Only one span of the material below is wanted. Output it exactly, from the line with "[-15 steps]" through the line with "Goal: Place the", without any pictures.

▶ _Source material_:
■ ■ ■

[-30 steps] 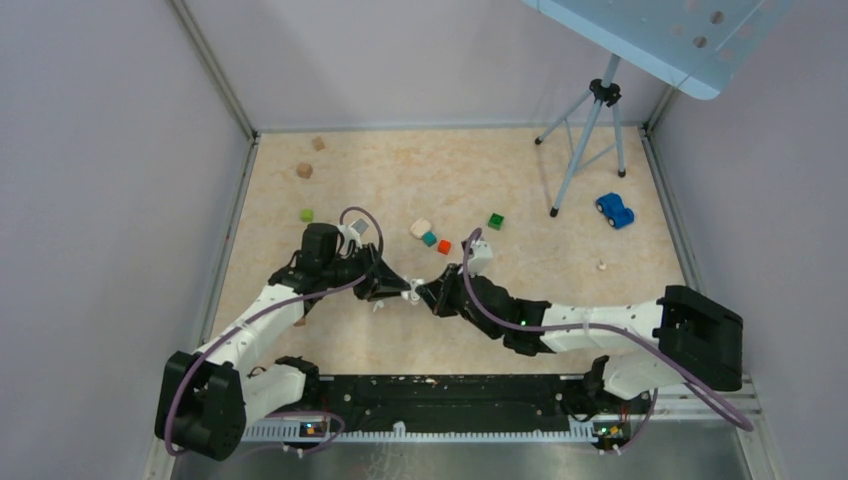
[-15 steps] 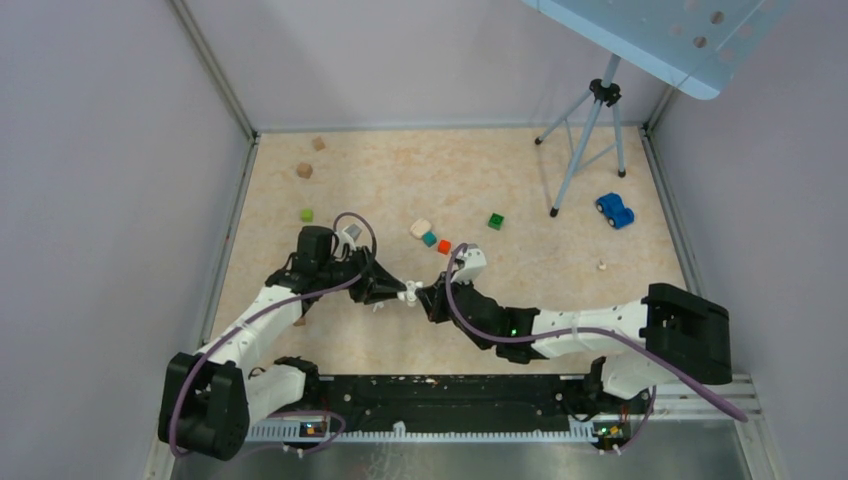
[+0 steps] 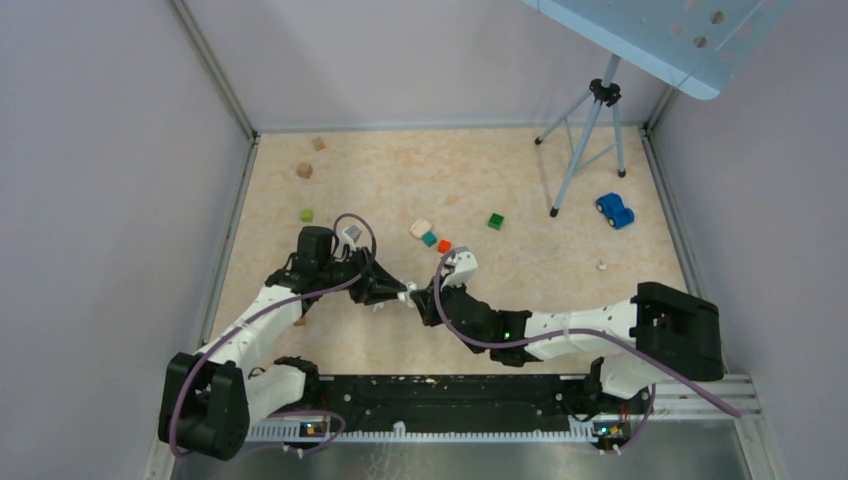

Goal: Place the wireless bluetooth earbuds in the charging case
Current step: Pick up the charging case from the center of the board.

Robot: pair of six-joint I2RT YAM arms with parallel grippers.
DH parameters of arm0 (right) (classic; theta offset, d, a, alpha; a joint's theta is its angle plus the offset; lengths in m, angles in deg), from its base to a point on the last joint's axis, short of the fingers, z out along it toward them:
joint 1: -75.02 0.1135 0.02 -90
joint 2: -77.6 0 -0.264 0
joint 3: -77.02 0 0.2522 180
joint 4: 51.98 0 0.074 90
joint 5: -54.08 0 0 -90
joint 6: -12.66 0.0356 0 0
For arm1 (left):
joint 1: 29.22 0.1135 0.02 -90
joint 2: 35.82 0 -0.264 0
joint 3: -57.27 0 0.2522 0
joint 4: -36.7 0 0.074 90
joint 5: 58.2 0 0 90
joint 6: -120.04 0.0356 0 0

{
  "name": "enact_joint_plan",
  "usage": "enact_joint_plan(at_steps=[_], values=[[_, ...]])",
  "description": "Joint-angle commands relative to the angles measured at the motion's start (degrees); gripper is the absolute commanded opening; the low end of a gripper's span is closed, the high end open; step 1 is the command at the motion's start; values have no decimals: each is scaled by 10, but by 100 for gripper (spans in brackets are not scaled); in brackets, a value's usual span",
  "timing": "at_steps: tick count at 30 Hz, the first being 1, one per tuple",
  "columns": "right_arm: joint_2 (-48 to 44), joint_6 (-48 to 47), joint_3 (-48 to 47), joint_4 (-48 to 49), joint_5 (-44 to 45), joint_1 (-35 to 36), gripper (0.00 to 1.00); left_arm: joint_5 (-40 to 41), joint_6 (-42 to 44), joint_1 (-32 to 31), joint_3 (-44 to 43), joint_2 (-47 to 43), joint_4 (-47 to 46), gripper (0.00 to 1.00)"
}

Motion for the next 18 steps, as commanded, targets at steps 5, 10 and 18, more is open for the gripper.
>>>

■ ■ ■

▶ _Solution to this problem_:
[-15 steps] 
[+0 steps] 

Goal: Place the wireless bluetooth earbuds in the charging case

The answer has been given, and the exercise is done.